Some trials, including one by U.S.-based wireless carrier Cellular South, have used biometrically enabled phones to verify transactions. “The fingerprint reader that was used in the Cellular South trial offered a mix of convenience and security,” said Carl Temme, vice president of marketing for Atrua Technologies, the company that made the fingerprint scanners used in the trial. “By swiping your finger, you’re selecting the payment application, choosing the credit card you want to use, and you’re authenticating, in one step,” he said. Temme noted that biometrics are more secure than PINs since no one can copy the passcode.
Birch said that even if NFC payments are allowed with no verification at all, the stakes are low, since such transaction would be limited to small amounts. “You’ve been able to do that in the U.S. [with credit cards] for transactions under $25 for years, and I haven’t noticed the American banking system collapsing,” he said. “At least not for that reason.”
More Features Equals More Breadcrumbs?
NFC on phones is about a lot more than buying things at convenience stores. At minimum, expect electronic coupons and loyalty programs that reward spending with discounts or points, all stored on and accessed with the phone. “There’s a lot of ways NFC can enrich the sale,” said Emmett Higdon, senior analyst at Forrester Research. “That’s what’s going to drive adoption, not saying you can save 20 seconds at McDonald’s.”

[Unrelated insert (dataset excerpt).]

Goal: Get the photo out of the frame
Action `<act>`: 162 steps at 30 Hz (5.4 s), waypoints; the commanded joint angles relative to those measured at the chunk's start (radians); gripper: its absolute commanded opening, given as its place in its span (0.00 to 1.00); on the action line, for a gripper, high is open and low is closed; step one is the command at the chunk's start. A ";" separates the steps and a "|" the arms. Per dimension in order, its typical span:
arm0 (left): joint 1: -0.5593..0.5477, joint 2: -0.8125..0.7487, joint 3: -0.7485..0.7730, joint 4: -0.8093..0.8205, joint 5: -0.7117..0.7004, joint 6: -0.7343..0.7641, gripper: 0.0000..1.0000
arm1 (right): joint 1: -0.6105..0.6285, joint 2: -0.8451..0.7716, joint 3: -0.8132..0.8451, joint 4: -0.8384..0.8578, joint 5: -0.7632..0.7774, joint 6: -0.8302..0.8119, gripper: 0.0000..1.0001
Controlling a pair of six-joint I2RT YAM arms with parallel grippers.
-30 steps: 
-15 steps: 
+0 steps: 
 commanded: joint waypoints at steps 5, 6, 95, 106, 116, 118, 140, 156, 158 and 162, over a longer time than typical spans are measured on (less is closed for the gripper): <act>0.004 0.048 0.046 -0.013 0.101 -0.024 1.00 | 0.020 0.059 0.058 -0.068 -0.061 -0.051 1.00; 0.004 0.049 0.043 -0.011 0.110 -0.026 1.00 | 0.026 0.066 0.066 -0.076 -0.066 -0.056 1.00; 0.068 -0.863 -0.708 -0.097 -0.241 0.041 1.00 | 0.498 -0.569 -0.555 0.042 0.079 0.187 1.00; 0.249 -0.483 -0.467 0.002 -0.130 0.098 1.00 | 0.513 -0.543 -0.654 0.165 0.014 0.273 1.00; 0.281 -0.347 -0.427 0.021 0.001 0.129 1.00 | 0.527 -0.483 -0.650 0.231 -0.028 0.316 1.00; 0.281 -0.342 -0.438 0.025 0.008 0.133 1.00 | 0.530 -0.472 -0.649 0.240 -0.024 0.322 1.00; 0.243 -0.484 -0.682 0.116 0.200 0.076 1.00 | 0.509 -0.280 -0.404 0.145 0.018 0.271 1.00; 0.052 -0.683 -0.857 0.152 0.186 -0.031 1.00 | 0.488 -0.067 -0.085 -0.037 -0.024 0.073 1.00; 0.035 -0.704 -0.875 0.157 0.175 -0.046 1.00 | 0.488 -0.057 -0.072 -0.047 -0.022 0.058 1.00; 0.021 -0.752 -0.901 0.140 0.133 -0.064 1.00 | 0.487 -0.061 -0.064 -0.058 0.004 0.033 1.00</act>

NFC phones could also function as “e-tickets” on transit systems, a role already explored in a trial conducted by AT&T, Citigroup, MasterCard, and Nokia in New York that let users access the subway and pay over 600 merchants with their phones. Participants could tap NFC-enabled movie posters in theaters to read reviews about the film. “The overall feedback was, ‘Yeah, we want this,’” said Nokia’s Gerhard Romen, head of NFC market development, noting that 84 percent of participants said they’d like to continue using NFC phones.

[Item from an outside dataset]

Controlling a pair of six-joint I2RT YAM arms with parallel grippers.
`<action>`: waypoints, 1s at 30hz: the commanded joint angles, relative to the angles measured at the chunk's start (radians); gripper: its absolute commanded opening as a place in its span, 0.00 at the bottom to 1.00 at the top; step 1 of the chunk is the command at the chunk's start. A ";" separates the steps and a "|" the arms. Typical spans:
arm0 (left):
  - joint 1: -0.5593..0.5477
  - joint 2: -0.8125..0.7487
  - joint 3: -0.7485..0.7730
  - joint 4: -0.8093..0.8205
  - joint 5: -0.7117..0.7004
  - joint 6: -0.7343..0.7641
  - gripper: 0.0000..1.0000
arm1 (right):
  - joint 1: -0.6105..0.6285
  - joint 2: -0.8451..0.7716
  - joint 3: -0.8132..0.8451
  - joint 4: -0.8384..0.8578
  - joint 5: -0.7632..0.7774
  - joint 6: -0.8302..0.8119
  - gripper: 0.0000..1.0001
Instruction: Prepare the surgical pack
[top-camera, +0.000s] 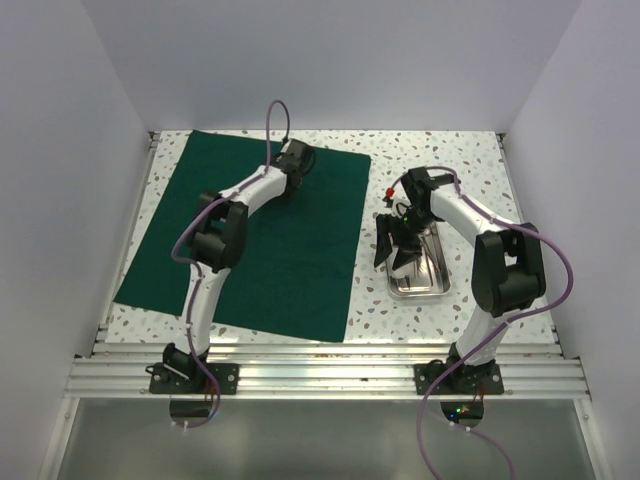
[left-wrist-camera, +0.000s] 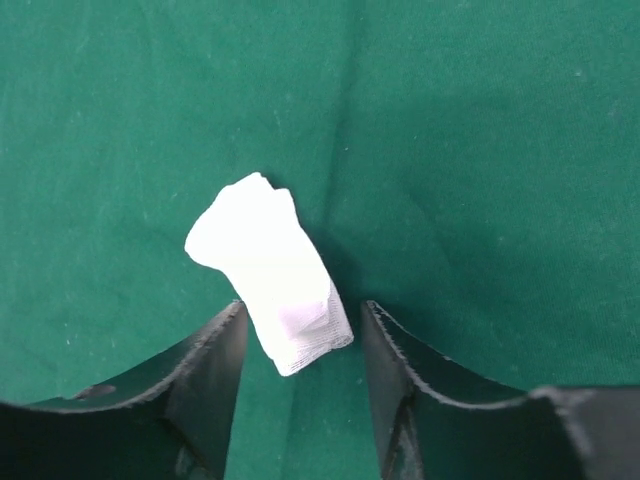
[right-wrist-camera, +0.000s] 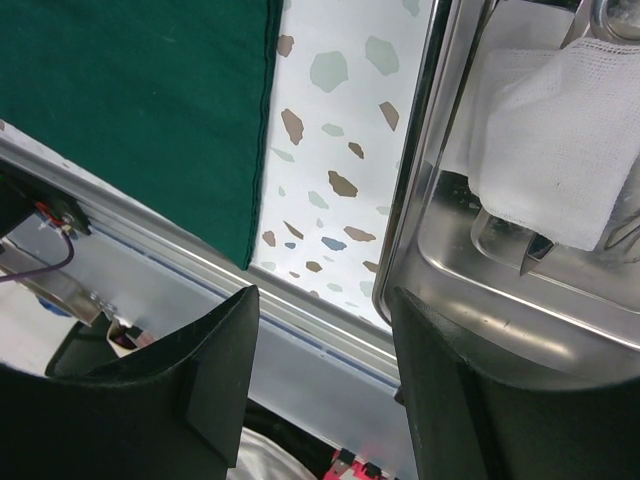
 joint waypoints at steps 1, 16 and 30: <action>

These scenarios involve the phone becoming a hub through which a tremendous amount of personal information flows, and which theoretically reveals, at every touch point, where you are and what you’re doing. “It is much easier to organize and manage customer data if you have a single unique and consistent identity to refer to,” said Geir M. Køien, a researcher for Norwegian telecom Telenor who has studied the privacy issues resulting from contactless technologies. “There are some rather obvious privacy implications,” he said. “Big Brother, or his many smaller brothers, may easily be able to track you, over time and at will.” Pointing to the economic value and the security interest of this information, Køien said that more protective privacy laws, along with international cooperation on structuring them, are required to avoid the evolution of a highly invasive system.
Touch and Go
On the other hand, Forrester Research’s Golvin, who considers himself concerned about privacy, said, “Don’t assume that because all these transactions are being initiated by one particular device, that all that information is being aggregated into one particular stream.” Since different relationships are being navigated with the phone (credit card company, carrier, vendor), “that information isn’t coming and going to one giant profile,” he said. “It’s the same privacy risk you face today, with these entities out there having this information about your various transactions and comings and goings.” Golvin advised users to be concerned about those valid and ongoing privacy issues rather than focusing on new technology that doesn’t change the privacy equation much.
NFC is coming. It has a laundry list of backers, including many of the top phone, financial, silicon, and carrier companies in the world. ABI predicts that in 2012 more than 20 percent of phones in the U.S. will be NFC-enabled. From a privacy standpoint, NFC will demand scrutiny when it’s deployed commercially, not so much for its technological novelty, but because of its potential to concentrate personal information in our phones and widen the breadcrumb trail of revealing data points we leave behind in the course of our daily lives.